Monday, August 11, 2014
Washington Cascades bike tour, Day 4 and 5, Randle to Paradise and Mt. Rainer
Read all the posts about this trip in backwards order (or better yet, start at the bottom and work up) here.
Executive summary: Forty nine miles, 5,446 feet of climbing, temperatures that peaked at 106 on the road, waterfalls, snow, cliffs, and a cool toilet seat. Oh, and marmots.
We left Randle knowing we had a big day in front of us. But it was a beautiful morning with mist hanging above the ground, it wasn't too cold, and we were on vacation, so all was right with the world.
Knowing that our climb would get serious soon enough, and more importantly realizing that we'd have no services for a long, long time, we stopped in Packwood for a shot of espresso. We've noticed in our travels that in small communities there is often a coffee shop that acts as a magnet for the cool and creative. This one was no exception. Even the rest room was a lot more fun the the average commode. And how could we not love a place where our barista was very impressed that we'd ridden a whole 15 miles to get there?

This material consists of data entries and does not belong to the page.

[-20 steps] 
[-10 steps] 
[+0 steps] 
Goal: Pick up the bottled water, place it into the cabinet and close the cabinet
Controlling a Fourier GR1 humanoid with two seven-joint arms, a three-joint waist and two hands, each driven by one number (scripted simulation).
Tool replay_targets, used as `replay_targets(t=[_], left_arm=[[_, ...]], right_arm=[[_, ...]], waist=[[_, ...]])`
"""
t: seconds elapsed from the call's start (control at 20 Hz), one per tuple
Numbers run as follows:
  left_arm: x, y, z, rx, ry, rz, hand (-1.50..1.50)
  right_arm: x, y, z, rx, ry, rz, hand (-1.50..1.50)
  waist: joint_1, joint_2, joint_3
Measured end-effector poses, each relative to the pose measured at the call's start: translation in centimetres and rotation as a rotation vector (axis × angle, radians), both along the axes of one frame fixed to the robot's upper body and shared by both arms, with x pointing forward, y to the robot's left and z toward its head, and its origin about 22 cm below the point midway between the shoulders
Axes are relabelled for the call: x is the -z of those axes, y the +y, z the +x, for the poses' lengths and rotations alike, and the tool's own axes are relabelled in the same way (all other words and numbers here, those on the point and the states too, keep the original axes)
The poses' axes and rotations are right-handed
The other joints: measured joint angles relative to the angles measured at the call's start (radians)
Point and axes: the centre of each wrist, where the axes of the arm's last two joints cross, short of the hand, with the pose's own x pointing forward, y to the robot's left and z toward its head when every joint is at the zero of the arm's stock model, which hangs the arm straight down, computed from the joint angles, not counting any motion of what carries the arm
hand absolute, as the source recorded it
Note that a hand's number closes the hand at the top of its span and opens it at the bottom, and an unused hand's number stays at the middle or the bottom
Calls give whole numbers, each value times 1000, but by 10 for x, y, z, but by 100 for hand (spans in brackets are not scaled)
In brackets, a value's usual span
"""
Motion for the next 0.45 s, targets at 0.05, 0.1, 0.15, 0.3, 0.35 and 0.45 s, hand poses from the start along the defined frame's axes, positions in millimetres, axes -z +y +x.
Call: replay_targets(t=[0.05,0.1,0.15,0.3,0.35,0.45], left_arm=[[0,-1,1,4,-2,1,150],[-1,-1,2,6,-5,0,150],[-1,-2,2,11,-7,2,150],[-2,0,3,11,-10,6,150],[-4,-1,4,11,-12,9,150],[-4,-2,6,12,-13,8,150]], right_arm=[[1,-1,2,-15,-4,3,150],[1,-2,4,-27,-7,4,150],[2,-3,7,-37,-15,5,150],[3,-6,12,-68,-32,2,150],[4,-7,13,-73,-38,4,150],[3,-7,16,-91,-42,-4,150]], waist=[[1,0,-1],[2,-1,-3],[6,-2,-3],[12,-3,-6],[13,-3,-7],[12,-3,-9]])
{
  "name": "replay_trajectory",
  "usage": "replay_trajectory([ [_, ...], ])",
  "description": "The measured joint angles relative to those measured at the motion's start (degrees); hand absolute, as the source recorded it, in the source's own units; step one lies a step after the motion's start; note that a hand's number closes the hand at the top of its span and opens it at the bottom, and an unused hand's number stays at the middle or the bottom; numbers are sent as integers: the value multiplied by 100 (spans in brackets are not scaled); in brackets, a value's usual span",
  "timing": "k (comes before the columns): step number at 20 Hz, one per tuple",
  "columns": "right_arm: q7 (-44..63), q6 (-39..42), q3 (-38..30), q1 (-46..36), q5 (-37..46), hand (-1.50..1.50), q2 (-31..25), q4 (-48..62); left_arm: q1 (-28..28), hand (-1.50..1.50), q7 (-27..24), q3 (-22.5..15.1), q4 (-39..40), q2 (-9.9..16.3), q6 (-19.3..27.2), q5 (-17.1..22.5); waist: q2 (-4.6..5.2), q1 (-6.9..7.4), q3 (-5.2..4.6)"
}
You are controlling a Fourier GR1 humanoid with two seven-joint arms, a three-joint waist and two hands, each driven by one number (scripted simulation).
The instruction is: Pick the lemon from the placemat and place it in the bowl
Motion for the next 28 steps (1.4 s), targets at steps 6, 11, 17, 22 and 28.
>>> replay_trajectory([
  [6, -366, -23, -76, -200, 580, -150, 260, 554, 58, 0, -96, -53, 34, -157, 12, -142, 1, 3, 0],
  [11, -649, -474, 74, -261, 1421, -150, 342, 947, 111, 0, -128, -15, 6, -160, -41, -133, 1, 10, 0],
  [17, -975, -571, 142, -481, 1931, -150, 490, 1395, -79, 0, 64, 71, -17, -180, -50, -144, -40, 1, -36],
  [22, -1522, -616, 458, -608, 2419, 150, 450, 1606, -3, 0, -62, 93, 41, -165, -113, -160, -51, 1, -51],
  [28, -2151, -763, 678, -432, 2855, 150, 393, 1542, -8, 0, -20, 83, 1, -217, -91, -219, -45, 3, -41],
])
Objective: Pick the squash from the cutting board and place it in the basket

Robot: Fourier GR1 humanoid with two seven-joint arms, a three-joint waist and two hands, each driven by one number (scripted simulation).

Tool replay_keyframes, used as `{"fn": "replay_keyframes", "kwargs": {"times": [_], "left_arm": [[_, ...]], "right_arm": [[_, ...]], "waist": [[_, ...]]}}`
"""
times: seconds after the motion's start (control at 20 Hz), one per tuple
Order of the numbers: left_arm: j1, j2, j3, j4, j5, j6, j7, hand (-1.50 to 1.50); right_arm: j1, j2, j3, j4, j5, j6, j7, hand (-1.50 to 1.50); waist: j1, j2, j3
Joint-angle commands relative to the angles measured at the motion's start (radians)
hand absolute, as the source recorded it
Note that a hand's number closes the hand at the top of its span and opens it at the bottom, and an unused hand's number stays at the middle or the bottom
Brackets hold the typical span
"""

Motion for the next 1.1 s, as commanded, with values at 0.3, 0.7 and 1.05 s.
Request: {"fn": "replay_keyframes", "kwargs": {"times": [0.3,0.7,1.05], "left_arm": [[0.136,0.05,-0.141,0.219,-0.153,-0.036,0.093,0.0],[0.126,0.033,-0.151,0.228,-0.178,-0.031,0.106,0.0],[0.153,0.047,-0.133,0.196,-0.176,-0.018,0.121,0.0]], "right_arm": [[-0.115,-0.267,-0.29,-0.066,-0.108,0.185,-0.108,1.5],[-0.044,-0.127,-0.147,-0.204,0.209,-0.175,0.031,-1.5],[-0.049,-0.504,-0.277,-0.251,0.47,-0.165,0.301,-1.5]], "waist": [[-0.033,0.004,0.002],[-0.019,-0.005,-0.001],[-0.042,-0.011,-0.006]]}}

In not too much time, we left the main highway and started into the park along a quiet tree-lined road. Like the tonal quality in the park entrance photo? It turns out that stuffing a camera in a jersey pocket is a good way to accidentally rotate the control dial to the retro-hip, faux-art setting.
We were concerned about water, having been told there was none between Packwood and our ride finish. The toll-taker at the pay gate entrance agreed we wouldn't see any. Only later did we find out there was a water fountain 100 yards past her that she didn't tell us about. Fortunately there was also a surprise water fountain about half way up, at Box Canyon. What with the heat, every ounce made a difference. Tricia and I were both grateful when a motorist where we had stopped for a photo shared a bottle of cold water with us. Heather said she'd kept cool by stopping and sitting in the small, cool waterfalls that popped up regularly along the road.
As we climbed and the day got hotter, the views became increasingly dramatic. I like to think I'm a pretty adequate photographer, and some of my photos are pretty darn swell. But as I go over them they just can't convey the grandness of the views we witnessed. I'm reasonably sure the word "majestic" was made up for this area.
Of course, it would be even better if, way up high, there were a lake. Wait, there it is.
We did eventually reach our goal, appropriately named Paradise, and got our first glimpse of where we'd be staying. We'd have been happy with "not a tent again" but this was even better. Our room window is the second from the bottom on the left. When we woke the next morning we could see deer looking for breakfast.
Indoors, with our own room, and bed, and space for the bikes. Ahhhhh.
We all got to eat in the restaurant, like grownups. Our friends Bob and Catherine had to drop out of the ride earlier in the week, but as they live within driving distance, they came up to have dinner with the group. As if seeing them wasn't treat enough, Bob brought another bag of yummy coffee for us. Dinner and drugs, what could be better.
The day after was a layover day. Some of our group went down the mountain for a hike. I was exhausted. My big plan for the day was to power lounge in and around the beautiful lodge, which I did, napping and reading "Into Thick Air," a bicycle touring book. Tricia, not so wimpy, was ready to hike and even dragged me out for a bit. I say "hike" but really I mean short stroll on easy to navigate nearby paths. She'd have actually hiked. I made photos and marveled.
That tiny person in the photo is Tricia.
I'm doing it again. Flower photos. I have no excuse beyond the fact I was in a land of amazement.
I promised marmots, didn't I? I'd never seen one, but there they were scampering around just like they were regular ol' animals and not the magical beasts they are.
I shot a panorama with my iPhone. The problem with this blog is that it makes it look like a tiny wide photo. Try clicking it and see if it looks any better bigger.